Robin Sloan
main newsletter
November 2021

Robin’s 2021 gift guide

A proper annual gift guide offers all-new items, trea­sures never before seen or considered! I can’t bring myself to pub­lish such a thing, because my favorites are still my favorites. Long­time sub­scribers will find many repeats below, but there are new offer­ings, too. Browse ruthlessly.

As you know, I think con­sum­able gifts are the best gifts, so I’ll start with those, then segue into some more durable goods.


A jar of seaweed salt, green flakes mixed with white grains

In last year’s gift guide, I included Day­break Sea­weed Co.’s wakame flakes, and I have to confess: it was a bit perfunctory. I love the company, and I wanted to include one of their prod­ucts.

This year, my rec­om­men­da­tion of their Sea­weed Salt is deeply UNperfunctory. I have been using this stuff for six months, mostly sprin­kling it on my morning toast (the top layer, above peanut butter and olive oil) and, when I am without it, plain salt — even the fancy stuff, big pil­lowy flakes — tastes drab, insufficient. The seaweed’s umami really trans­forms the whole situation.

I mean, is it pos­sible? Has Day­break cre­ated a product “strictly better” than SALT?


A glamour shot of Enzo's chocolate almond butter, looking lascivious

Enzo’s Table is a recur­ring favorite, not least for their Fresno chili olive oil, which is no mere infusion. Rather, it’s made by tossing whole chilis into the hopper with the olives, so they are crushed together. In the mill, the air becomes mildly weaponized. What emerges, bright shim­mering red, is (and I will go to the mat for this): the world’s best condiment.

Eating soup? Add a stripe of Fresno chili olive oil. Beans? Stripe of Fresno chili olive oil.
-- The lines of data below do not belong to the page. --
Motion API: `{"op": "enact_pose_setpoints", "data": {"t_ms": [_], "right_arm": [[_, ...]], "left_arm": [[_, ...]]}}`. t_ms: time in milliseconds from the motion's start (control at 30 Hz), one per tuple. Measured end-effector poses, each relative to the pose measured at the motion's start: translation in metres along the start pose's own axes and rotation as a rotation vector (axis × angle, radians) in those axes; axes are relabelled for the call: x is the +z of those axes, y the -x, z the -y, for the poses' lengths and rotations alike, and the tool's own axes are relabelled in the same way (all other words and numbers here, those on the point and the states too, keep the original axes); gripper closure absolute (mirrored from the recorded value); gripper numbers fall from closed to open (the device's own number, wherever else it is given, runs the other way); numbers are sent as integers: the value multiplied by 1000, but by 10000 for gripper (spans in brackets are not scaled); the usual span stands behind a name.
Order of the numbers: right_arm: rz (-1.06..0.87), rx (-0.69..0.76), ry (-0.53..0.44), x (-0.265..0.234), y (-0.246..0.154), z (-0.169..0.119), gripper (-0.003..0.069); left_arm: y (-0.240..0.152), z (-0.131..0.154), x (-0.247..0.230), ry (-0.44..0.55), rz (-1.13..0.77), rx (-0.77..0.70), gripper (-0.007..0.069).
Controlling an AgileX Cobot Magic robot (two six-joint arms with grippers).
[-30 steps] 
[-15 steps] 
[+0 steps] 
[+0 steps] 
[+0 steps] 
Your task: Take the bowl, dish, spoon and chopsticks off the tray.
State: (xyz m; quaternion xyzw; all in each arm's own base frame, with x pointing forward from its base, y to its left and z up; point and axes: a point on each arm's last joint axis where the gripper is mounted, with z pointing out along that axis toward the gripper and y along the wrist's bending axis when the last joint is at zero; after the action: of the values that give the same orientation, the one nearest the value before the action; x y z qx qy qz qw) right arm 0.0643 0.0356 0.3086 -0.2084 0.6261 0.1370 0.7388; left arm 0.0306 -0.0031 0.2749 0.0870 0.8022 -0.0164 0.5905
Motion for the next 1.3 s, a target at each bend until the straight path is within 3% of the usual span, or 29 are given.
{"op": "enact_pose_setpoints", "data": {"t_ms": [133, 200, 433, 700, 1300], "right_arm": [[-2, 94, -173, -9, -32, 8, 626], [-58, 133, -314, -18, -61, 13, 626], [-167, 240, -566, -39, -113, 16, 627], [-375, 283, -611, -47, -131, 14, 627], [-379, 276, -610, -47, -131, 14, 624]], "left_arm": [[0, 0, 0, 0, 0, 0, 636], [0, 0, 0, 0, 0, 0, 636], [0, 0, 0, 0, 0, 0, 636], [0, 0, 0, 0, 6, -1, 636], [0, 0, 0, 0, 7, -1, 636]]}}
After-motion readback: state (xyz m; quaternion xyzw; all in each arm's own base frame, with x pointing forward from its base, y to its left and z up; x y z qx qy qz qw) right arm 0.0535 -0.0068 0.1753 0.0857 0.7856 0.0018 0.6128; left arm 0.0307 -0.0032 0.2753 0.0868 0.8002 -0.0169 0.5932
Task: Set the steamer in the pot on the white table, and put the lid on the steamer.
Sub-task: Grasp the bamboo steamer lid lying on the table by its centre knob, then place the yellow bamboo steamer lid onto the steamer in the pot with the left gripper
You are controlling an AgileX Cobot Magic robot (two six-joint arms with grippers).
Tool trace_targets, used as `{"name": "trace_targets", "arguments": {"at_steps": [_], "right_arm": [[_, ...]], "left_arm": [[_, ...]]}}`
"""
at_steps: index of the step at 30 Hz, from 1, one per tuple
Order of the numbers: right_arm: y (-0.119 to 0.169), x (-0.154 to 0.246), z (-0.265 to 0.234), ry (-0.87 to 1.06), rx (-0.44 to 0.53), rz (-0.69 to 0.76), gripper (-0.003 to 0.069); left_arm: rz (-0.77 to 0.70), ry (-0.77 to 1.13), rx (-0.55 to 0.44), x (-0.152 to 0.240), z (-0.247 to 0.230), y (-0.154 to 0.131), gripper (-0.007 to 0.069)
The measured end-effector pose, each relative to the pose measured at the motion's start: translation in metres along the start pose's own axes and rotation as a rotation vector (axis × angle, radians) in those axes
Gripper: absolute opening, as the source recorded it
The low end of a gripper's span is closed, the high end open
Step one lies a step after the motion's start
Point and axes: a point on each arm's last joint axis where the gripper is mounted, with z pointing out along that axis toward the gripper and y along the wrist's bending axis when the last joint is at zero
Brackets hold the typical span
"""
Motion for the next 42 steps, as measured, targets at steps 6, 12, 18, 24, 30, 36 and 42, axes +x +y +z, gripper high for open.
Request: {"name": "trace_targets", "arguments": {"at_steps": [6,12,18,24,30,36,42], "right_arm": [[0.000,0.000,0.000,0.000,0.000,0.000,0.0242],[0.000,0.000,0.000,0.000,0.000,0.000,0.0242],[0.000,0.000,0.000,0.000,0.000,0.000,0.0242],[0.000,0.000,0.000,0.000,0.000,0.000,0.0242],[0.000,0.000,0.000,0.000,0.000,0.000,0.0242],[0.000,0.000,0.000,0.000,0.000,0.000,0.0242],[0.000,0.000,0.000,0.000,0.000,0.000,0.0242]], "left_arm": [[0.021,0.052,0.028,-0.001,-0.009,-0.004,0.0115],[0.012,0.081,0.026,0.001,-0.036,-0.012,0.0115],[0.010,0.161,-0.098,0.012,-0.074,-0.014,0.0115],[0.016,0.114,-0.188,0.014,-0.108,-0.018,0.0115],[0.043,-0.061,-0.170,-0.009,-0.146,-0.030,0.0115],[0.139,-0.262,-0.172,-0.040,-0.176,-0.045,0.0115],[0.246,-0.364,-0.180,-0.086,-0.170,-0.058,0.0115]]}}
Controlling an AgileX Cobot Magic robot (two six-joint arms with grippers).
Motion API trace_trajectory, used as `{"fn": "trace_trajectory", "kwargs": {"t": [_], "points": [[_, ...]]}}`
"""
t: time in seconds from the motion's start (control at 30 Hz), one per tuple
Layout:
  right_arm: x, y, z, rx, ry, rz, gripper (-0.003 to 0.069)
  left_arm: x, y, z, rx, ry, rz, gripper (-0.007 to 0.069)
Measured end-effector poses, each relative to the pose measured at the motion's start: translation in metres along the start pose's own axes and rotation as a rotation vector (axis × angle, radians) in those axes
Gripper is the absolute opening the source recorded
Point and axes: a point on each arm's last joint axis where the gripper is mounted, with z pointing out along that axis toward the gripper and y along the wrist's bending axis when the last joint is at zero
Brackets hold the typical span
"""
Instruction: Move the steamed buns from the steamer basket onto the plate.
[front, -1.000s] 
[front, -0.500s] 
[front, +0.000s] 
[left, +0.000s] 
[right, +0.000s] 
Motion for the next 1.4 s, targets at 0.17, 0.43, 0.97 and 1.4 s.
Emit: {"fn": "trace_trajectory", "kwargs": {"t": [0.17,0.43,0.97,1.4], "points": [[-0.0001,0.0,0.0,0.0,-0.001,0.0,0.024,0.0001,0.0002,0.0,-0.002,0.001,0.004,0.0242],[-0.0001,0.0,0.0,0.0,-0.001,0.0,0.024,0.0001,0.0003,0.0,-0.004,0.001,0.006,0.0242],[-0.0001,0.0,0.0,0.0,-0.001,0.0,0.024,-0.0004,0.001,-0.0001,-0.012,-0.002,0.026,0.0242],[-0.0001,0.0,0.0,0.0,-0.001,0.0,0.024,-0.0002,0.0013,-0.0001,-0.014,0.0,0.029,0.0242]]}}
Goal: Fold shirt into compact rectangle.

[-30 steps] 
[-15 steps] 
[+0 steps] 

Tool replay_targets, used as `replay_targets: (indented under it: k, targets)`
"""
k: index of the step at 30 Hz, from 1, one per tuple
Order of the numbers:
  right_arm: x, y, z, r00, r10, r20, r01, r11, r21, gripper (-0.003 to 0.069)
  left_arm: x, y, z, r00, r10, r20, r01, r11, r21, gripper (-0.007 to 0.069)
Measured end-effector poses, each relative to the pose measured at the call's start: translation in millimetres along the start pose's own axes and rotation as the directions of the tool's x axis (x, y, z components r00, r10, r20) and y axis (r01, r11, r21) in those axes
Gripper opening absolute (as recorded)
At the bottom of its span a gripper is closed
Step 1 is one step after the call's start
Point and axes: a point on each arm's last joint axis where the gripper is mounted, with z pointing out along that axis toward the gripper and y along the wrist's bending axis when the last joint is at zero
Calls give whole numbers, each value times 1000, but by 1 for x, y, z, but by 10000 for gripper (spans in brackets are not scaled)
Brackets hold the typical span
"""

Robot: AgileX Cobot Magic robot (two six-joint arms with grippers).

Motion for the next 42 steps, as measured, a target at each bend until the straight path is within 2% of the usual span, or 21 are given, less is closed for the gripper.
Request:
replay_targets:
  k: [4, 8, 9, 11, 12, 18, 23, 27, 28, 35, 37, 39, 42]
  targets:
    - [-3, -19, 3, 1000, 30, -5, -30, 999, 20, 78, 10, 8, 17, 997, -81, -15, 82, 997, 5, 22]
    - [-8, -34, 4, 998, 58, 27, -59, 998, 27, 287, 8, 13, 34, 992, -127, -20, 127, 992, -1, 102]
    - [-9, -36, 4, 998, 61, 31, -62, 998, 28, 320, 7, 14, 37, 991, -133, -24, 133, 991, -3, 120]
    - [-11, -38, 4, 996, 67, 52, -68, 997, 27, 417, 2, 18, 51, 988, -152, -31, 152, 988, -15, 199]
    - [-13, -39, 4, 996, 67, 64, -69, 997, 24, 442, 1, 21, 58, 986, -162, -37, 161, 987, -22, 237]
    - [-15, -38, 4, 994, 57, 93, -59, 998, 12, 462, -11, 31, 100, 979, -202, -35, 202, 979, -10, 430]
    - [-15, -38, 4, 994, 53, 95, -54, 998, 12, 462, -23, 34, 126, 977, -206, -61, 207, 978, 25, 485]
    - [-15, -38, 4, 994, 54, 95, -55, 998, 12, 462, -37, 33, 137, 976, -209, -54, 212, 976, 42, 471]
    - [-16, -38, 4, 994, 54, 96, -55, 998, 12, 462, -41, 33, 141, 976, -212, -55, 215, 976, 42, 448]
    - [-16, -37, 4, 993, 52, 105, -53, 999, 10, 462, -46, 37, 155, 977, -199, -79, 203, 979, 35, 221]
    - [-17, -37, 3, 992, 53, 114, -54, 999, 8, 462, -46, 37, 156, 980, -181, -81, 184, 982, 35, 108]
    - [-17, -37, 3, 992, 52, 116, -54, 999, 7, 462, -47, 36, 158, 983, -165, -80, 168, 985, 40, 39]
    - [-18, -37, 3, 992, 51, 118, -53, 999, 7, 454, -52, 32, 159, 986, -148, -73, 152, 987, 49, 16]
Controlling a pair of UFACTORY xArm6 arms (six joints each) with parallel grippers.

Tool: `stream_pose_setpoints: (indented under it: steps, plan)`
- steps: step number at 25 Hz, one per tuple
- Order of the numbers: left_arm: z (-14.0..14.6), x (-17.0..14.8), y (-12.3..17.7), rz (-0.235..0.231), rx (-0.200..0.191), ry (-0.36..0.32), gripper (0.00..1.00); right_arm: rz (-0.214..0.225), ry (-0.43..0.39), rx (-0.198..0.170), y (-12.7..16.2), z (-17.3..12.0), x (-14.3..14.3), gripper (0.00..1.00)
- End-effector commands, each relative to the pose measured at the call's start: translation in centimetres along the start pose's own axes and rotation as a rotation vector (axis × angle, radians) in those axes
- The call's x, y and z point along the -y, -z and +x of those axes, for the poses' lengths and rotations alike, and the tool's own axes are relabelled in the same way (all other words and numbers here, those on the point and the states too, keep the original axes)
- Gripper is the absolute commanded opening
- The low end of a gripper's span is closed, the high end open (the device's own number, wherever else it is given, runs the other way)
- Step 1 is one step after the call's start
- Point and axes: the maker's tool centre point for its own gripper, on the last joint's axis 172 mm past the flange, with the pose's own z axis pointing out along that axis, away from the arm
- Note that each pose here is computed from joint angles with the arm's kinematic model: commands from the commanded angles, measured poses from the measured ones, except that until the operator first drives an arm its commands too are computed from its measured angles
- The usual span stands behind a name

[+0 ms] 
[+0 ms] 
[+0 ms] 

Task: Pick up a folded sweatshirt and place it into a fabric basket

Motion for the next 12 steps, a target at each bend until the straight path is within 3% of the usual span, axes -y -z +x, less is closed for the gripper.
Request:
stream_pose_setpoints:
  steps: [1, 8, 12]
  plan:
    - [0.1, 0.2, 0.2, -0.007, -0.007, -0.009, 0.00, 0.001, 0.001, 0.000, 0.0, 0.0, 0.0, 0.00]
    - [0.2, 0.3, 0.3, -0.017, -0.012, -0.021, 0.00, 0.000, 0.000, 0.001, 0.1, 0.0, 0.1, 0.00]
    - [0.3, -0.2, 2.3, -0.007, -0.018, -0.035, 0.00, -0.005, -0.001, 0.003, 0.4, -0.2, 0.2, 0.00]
Eggs? Stripe. Pizza? STRIPE.

Enzo’s bis­cotti is like­wise the best I’ve ever had. I do not say that lightly; I am a mid-level bis­cotti connoisseur. The nice thing about bis­cotti as a gift is that you can enjoy it together, immediately. “Oh wow, thanks, this looks tasty!” “Yeah, open it up. Come on!”

Finally, the new arrival: Enzo’s choco­late almond butter is pow­erful alchemy. Their reg­ular almond butter was already my favorite; the addi­tion of Gui­t­tard choco­late spins it into another, more dan­gerous dimension.


Two tins of Fat Gold olive oil side by side, one with a bright yellow sticker, the other royal blue. They look nice together!

When I’m not writing novels or gift guides, I help make Fat Gold. We work with a net­work of growers and mills to pro­duce Cal­i­fornia extra virgin olive oil in small batches, négociant-style. Olive oil can be as varied and inter­esting as wine, beer, or choco­late; Fat Gold is an invi­ta­tion to dive in.

Right now, in addi­tion to our stan­dard offer­ings, we have some spe­cial single-variety oils, all dressed up in sparkly hol­iday attire. These were milled from the olives called picholine and fran­toio and mission. Any one of them would make a tasty and prac­tical gift; make it two (or three?!) and you’ve got an olive oil tasting on your hands.

We offer our annual subscriptions, too. That’s four shipments, December-March-June-September, each a dif­ferent olive oil, each with a zine that explains what it is, where it came from, and how to use it.

I’m writing this gift guide in Fresno, fin­ishing up this year’s olive harvest. After spending the day at the mill, Kathryn is now watching Star Trek: Voyager. I am missing an episode from season 6 to pro­vide these rec­om­men­da­tions!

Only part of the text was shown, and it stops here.